Most rotational blade aircrafts today are capable of autorotation even during a power outage. Autorotation is the ability of the rotors of a rotational blade aircraft to continue to rotate even without power and to provide sufficient lift to land the aircraft at a safe speed. However, autorotation may not be available in all emergency situations, for example, when the main rotor blade has been damaged.
It has therefore been found advantageous to incorporate emergency parachute systems into rotational blade aircrafts, which deploy a parachute when an emergency situation exists or in other situations where use of a parachute is appropriate. Such parachutes are designed to increase drag when deployed, thus reducing vertical air speed and increasing the chances for a safe landing. Such parachute systems may be used alone or together with autorotation to improve control of the aircraft's vertical air speed.
For example, U.S. Pat. No. 5,836,544 to Gentile discloses a parachute system with forward and aft parachutes connected to structures found on the bottom side of a rotor-type aircraft. The disclosed system adds substantial weight and drag to the aircraft during normal flight operations, and suffers from a high likelihood that parachute lines will be entangled with the main rotor, and of increased moment (torque or bending) loads at the forward and aft portions of the aircraft, which could bend or otherwise damage the aircraft or foul the parachutes.
U.S. Pat. Nos. 2,812,147 to Trabucco and 3,138,348 to Stahmer both disclose parachute support systems wherein a parachute is stored inside a domed housing fixed above the helicopter rotor during normal flight operations.

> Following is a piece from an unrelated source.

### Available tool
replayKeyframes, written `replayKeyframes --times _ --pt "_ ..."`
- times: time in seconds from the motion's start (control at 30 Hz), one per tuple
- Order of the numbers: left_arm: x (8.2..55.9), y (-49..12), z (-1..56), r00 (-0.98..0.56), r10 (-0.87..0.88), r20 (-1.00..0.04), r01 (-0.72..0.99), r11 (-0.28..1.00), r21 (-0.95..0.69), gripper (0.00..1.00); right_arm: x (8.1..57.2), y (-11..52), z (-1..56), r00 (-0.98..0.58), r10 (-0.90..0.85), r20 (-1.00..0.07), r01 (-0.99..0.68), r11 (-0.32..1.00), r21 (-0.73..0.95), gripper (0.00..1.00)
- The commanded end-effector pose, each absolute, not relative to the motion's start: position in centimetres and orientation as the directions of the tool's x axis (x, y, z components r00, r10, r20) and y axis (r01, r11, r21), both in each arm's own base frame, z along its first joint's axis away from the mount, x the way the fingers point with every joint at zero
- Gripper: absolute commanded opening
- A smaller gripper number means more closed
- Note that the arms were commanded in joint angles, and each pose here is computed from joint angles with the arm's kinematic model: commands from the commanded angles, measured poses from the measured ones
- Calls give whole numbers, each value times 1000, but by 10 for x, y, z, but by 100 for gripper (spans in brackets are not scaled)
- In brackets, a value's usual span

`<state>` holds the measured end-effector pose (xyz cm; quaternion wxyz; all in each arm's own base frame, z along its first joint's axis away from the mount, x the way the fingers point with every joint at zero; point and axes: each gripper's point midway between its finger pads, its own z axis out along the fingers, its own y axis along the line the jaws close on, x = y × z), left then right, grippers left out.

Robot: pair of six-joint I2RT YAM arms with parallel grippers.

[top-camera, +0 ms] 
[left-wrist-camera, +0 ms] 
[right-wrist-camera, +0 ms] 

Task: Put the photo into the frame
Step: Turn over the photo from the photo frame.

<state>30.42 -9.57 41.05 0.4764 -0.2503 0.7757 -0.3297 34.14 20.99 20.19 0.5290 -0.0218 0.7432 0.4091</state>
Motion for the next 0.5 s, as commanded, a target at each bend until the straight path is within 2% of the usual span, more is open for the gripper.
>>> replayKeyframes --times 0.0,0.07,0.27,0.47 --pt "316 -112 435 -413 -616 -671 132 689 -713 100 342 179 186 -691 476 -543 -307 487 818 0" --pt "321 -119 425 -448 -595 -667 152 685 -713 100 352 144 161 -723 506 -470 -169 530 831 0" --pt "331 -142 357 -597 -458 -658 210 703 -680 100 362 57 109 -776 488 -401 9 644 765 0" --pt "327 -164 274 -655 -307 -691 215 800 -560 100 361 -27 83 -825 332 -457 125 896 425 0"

The dome housings are affixed to the top of the helicopters' rotor shafts, thus all loads from the parachute are focused on the tip of the rotor shafts, which may cause mechanical failure due to high moment loads at that point. These systems also require a large number of parts, leading to high weight and complexity, and have high profiles that may cause high drag during normal flight operations.
U.S. Pat. No. 4,709,881 to Rafikian et al. discloses a parachute system for disabled helicopters comprising a parachute housing disposed above and attached to the helicopter's main rotor shaft. Within the parachute housing can be found a platform having rungs for attachment to a parachute. The platform is rotationally separated from the rest of the aircraft through the use of ball bearings. However, the loads from the parachute will be concentrated only at the top of the rotor. This system will therefore be subjected to high moment loads at the tip of main rotor shaft, and the high profile may cause unwanted drag during normal flight operations.

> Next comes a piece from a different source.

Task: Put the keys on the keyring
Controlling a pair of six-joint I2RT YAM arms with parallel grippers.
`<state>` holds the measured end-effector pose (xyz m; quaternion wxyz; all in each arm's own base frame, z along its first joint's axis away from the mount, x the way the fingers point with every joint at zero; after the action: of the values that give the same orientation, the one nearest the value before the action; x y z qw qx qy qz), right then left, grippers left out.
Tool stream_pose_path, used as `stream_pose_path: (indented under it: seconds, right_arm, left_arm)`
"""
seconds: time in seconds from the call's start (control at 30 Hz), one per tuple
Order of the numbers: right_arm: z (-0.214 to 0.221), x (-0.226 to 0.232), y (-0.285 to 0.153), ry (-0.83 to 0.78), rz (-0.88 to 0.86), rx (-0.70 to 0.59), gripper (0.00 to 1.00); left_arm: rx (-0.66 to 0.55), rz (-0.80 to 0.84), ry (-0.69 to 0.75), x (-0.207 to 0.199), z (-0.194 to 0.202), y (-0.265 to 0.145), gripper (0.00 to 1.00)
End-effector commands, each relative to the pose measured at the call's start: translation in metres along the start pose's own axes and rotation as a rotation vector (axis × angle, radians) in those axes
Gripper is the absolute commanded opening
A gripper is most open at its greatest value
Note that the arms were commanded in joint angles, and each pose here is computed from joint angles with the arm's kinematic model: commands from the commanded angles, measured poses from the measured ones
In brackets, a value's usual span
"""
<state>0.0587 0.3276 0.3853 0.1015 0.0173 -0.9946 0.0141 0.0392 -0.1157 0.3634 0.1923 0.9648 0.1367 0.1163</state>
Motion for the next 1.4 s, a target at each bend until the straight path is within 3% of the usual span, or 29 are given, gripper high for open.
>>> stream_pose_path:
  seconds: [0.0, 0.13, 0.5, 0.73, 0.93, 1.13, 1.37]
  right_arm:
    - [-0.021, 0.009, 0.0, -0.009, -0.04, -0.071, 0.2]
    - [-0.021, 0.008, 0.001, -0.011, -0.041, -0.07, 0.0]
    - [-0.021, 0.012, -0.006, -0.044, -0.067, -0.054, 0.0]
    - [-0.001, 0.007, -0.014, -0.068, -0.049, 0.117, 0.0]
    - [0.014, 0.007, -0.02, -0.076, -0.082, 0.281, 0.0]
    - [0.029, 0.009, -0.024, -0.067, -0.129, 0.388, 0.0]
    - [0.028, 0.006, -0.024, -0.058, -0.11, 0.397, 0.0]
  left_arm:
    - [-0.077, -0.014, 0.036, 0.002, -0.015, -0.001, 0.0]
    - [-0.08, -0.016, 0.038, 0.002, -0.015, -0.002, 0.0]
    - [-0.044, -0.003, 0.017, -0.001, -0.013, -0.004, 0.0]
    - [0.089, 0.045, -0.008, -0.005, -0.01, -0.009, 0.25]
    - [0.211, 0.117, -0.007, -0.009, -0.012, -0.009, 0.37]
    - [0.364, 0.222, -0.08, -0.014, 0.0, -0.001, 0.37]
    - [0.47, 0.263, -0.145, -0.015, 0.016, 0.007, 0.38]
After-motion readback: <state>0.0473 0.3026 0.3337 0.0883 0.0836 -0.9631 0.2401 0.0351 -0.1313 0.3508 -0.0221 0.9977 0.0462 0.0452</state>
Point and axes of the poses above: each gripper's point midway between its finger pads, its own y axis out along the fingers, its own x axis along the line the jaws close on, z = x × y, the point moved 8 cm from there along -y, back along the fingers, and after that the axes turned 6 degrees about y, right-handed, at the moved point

U.S. Pat. No. 6,199,799 to Lai discloses a parachute system for a helicopter wherein a parachute is connected directly to the bottom of a main rotor shaft, which introduces high concentrated loads on the mast. Due to this concentration of load, this system can only be used on small or light helicopters.
Thus, current parachute systems suffer from one or more of the following problems: insufficient or improper rotational separation of the parachute from the rest of the aircraft, high parachute system weight, part count, profile, and complexity, or improper parachute system load pathing, leading to dangerous mechanical stresses. Once a parachute is deployed, most if not all of the entire weight of the aircraft is borne by the parachute. If the load is not transferred between the helicopter body and the parachute in a proper way, mechanical failure or malfunction may occur. A parachute system which is attached only to a single point and offset of the centerline of the aircraft may suffer from high moment loads and moment loads that cause parachute rotation. Parachute rotation may also be caused when there is insufficient rotational separation between the parachute and the aircraft, which could lead to tangling of the parachute's support cables or other mechanical malfunction of the parachute system.
Thus, there is a need for a parachute system for a rotational blade aircraft which distributes the load of the aircraft properly, is rotationally separated from the aircraft, does not create high moment loads on the main rotor shaft or other aircraft parts, has low complexity, low weight, low profile, and does not risk interference between the parachute and other parts of the aircraft.